WHAT IS BEING ASKED
Please transcribe exactly, and only, the lines of the data below between the line holding "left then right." and the line holding "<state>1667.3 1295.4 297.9", inclusive.

Source records
[Start of Attachment]
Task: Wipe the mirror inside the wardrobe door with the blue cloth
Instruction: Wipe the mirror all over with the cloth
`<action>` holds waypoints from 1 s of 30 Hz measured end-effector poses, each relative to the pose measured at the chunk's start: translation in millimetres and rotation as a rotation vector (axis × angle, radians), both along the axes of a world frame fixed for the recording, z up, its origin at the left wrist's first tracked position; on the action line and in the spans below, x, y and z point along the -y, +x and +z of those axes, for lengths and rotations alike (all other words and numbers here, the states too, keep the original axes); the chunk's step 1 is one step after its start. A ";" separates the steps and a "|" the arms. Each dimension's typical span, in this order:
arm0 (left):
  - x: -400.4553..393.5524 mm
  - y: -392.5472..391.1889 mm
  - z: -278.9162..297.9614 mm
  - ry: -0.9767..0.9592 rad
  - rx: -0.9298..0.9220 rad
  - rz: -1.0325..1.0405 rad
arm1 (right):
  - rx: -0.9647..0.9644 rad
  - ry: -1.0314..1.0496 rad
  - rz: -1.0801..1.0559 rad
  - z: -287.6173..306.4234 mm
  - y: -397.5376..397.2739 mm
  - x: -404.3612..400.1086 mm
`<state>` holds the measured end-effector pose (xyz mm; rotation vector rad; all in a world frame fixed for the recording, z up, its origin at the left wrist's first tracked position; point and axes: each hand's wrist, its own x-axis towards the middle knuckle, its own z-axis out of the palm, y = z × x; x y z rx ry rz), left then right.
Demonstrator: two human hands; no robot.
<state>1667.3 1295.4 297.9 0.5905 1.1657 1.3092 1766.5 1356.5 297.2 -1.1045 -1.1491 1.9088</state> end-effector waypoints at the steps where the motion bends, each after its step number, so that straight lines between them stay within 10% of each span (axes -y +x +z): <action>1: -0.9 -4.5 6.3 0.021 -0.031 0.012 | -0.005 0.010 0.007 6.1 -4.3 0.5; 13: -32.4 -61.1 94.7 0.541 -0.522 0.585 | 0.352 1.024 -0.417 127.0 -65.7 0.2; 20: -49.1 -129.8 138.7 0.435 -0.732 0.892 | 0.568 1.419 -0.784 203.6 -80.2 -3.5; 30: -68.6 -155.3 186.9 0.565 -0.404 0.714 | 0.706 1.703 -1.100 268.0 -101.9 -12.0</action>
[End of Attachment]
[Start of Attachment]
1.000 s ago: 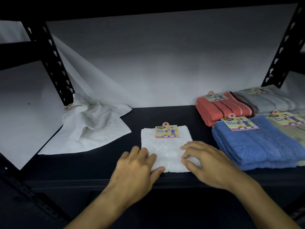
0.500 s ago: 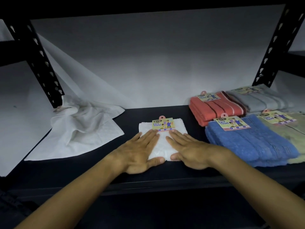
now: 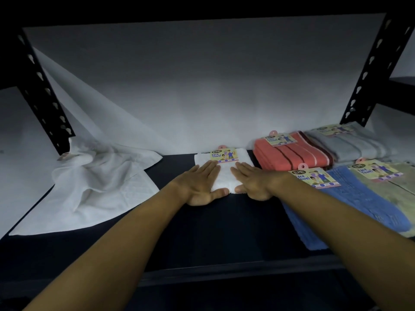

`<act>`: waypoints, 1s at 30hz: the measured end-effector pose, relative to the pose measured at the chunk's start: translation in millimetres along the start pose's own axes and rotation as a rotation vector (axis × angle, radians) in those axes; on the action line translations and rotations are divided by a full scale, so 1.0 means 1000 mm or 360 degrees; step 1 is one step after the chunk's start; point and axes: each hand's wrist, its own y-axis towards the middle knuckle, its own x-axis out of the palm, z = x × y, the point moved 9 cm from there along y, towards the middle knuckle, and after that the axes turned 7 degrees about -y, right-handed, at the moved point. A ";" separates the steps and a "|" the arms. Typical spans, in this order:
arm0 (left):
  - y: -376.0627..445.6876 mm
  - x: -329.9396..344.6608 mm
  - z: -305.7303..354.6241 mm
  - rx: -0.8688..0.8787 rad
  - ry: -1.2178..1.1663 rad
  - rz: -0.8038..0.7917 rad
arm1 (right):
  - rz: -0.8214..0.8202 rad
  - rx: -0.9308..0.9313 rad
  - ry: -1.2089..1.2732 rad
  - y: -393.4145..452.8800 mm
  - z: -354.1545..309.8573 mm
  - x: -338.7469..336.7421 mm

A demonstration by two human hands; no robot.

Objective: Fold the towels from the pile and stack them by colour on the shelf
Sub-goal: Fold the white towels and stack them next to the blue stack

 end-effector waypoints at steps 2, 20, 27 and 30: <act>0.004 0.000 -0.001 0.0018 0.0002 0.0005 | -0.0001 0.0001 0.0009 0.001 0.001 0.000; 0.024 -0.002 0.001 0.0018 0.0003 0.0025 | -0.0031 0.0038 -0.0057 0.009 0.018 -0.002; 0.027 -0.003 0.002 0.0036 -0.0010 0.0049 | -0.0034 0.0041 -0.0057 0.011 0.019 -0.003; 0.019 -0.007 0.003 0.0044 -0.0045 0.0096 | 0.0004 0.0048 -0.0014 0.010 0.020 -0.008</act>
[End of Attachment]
ANSWER TO THIS TASK
`<state>` holds the measured end-effector pose (xyz mm; rotation vector rad; all in a world frame fixed for the recording, z up, its origin at the left wrist's first tracked position; point and axes: each hand's wrist, its own x-axis towards the middle knuckle, its own z-axis out of the palm, y = z × x; x y z rx ry rz), left then right.
Demonstrator: two human hands; no robot.
<state>1667.3 1295.4 297.9 0.5905 1.1657 1.3092 1766.5 1356.5 297.2 -1.1045 -1.1491 1.9088</state> end-effector waypoints at the steps where the motion bends, each after its step number, so that straight lines between them stay within 10% of each span (axes -y +x +z): <action>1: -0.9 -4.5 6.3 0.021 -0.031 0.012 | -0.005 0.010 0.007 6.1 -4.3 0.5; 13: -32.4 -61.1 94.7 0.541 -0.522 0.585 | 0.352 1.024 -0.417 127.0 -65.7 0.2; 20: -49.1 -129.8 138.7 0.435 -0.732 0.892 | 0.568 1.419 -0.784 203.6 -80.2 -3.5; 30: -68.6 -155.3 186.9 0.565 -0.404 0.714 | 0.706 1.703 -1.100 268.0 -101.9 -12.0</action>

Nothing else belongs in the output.